> Problem to work on
Once you have read the data below, print all of it exactly.

> Material for this task
_ _ _
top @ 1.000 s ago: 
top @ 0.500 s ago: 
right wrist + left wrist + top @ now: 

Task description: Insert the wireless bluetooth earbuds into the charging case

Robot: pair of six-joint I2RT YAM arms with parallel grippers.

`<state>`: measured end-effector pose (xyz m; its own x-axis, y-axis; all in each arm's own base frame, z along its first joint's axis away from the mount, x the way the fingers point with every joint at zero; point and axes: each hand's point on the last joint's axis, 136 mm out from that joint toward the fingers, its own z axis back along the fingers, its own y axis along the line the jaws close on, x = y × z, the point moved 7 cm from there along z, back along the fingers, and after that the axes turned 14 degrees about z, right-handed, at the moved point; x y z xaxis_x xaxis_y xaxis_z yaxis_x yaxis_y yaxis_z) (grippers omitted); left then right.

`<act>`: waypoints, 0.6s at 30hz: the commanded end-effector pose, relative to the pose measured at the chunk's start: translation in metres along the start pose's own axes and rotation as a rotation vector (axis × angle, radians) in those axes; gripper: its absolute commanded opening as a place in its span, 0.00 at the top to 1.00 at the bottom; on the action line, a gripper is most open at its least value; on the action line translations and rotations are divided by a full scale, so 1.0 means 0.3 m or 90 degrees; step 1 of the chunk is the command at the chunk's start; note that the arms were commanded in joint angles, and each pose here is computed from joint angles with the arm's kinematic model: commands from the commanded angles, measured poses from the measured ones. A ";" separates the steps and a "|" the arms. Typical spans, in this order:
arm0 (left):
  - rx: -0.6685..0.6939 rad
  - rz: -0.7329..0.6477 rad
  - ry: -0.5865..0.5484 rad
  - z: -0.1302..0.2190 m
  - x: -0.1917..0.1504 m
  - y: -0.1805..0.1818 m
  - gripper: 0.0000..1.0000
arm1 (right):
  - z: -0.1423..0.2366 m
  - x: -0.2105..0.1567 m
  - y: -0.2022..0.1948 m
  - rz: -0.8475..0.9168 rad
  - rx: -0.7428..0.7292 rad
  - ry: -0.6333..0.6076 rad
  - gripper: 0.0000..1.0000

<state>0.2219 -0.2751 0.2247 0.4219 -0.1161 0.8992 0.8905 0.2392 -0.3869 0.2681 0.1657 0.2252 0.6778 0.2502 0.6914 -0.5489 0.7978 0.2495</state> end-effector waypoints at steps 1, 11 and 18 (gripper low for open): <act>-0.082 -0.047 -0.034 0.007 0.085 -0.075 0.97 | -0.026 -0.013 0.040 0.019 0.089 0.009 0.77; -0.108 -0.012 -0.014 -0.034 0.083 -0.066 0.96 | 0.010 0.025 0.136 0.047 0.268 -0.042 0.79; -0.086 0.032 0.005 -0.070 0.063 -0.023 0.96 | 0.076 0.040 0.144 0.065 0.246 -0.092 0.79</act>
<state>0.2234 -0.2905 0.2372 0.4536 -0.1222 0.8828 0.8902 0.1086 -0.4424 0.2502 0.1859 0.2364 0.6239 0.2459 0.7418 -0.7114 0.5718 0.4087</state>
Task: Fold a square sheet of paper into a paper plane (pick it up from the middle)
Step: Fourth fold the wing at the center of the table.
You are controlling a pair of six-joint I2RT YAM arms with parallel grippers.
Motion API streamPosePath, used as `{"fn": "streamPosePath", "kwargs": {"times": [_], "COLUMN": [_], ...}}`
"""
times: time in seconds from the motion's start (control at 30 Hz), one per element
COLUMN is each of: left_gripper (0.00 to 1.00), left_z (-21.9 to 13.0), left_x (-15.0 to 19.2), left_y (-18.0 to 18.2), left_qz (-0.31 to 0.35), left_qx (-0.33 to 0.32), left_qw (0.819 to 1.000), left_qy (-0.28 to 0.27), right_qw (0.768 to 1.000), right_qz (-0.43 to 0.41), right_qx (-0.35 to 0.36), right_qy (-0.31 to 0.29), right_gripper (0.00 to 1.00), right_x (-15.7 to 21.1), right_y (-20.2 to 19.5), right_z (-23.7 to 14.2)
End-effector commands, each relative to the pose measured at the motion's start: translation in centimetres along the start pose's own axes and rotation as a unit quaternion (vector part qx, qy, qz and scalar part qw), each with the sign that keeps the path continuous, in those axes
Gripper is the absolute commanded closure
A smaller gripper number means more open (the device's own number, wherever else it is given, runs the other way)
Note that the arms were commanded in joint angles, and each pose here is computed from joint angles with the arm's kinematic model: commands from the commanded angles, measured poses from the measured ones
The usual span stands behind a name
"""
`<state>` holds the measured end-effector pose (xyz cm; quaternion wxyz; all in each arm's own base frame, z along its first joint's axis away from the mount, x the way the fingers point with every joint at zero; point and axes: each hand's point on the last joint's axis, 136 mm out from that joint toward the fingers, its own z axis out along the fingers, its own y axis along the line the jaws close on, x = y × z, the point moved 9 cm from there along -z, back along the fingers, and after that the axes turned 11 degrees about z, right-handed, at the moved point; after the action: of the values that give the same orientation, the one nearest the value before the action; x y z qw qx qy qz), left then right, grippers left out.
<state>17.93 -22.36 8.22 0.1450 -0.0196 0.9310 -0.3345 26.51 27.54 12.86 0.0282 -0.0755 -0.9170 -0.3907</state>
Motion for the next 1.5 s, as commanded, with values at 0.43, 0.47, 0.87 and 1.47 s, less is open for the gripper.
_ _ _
> Solution to this problem
top @ 1.000 s ago: 
top @ 0.500 s ago: 
right wrist + left wrist + top @ now: 

Task description: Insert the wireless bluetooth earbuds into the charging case

Robot: pair of six-joint I2RT YAM arms with parallel grippers.

`<state>`: measured end-effector pose (xyz m; its own x-axis, y-axis; all in each arm's own base frame, z along its first joint's axis away from the mount, x the way the fingers point with every joint at zero; point and axes: each hand's point on the last joint's axis, 136 mm out from that joint toward the fingers, its own z axis back along the fingers, its own y axis along the line the jaws close on, x = y × z, the point moved 7 cm from there along z, back along the fingers, and after that the axes turned 14 degrees about z, right-handed, at the moved point; x y z xaxis_x xaxis_y xaxis_z yaxis_x yaxis_y yaxis_z) (grippers omitted); left then right.

`<act>`: waypoints, 0.6s at 30hz: the commanded end-effector pose, relative to the pose measured at the chunk's start: translation in metres along the start pose's own axes and rotation as a rotation vector (axis × angle, radians) in those axes; gripper: its absolute commanded opening as a place in its span, 0.00 at the top to 1.00 at the bottom; on the action line, a gripper is most open at its least value; on the action line translations and rotations are divided by a full scale, so 1.0 means 0.3 m or 90 degrees; step 1 of the chunk is the command at the chunk's start; note that the arms were commanded in joint angles, and each pose here is computed from joint angles with the arm's kinematic model: commands from the commanded angles, measured poses from the measured ones. A ";" separates the steps and a "|" the arms. Typical spans, in this order:
arm0 (left):
  - rx: -0.6685..0.6939 rad
  - rz: -0.7329..0.6477 rad
  - ry: -0.5865..0.5484 rad
  - z: -0.1302..0.2190 m
  - x: -0.1917..0.1504 m
  - y: -0.1805..0.1818 m
  - gripper: 0.0000..1.0000
arm1 (right):
  - z: -0.1423..0.2366 m
  - x: -0.2105..0.1567 m
  - y: -0.2022..0.1948 m
  - rz: -0.8475..0.9168 rad
  - rx: -0.7428..0.7292 rad
  - ry: -0.6333..0.6076 rad
  - gripper: 0.0000..1.0000

<state>0.2219 -0.2751 0.2247 0.4219 -0.1161 0.8992 0.8905 0.2392 -0.3869 0.2681 0.1657 0.2252 0.6778 0.2502 0.6914 -0.5489 0.7978 0.2495</state> end-effector waypoints at steps 1, 11 and 18 (gripper low for open): <act>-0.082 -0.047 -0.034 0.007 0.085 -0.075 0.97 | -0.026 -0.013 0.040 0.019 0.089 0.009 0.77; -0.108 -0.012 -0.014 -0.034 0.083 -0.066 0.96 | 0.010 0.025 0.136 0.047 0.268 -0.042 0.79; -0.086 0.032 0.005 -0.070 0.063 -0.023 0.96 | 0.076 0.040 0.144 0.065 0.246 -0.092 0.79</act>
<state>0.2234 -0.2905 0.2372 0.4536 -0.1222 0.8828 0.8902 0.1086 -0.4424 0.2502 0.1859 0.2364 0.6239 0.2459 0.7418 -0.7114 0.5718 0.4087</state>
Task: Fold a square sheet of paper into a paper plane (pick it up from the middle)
Step: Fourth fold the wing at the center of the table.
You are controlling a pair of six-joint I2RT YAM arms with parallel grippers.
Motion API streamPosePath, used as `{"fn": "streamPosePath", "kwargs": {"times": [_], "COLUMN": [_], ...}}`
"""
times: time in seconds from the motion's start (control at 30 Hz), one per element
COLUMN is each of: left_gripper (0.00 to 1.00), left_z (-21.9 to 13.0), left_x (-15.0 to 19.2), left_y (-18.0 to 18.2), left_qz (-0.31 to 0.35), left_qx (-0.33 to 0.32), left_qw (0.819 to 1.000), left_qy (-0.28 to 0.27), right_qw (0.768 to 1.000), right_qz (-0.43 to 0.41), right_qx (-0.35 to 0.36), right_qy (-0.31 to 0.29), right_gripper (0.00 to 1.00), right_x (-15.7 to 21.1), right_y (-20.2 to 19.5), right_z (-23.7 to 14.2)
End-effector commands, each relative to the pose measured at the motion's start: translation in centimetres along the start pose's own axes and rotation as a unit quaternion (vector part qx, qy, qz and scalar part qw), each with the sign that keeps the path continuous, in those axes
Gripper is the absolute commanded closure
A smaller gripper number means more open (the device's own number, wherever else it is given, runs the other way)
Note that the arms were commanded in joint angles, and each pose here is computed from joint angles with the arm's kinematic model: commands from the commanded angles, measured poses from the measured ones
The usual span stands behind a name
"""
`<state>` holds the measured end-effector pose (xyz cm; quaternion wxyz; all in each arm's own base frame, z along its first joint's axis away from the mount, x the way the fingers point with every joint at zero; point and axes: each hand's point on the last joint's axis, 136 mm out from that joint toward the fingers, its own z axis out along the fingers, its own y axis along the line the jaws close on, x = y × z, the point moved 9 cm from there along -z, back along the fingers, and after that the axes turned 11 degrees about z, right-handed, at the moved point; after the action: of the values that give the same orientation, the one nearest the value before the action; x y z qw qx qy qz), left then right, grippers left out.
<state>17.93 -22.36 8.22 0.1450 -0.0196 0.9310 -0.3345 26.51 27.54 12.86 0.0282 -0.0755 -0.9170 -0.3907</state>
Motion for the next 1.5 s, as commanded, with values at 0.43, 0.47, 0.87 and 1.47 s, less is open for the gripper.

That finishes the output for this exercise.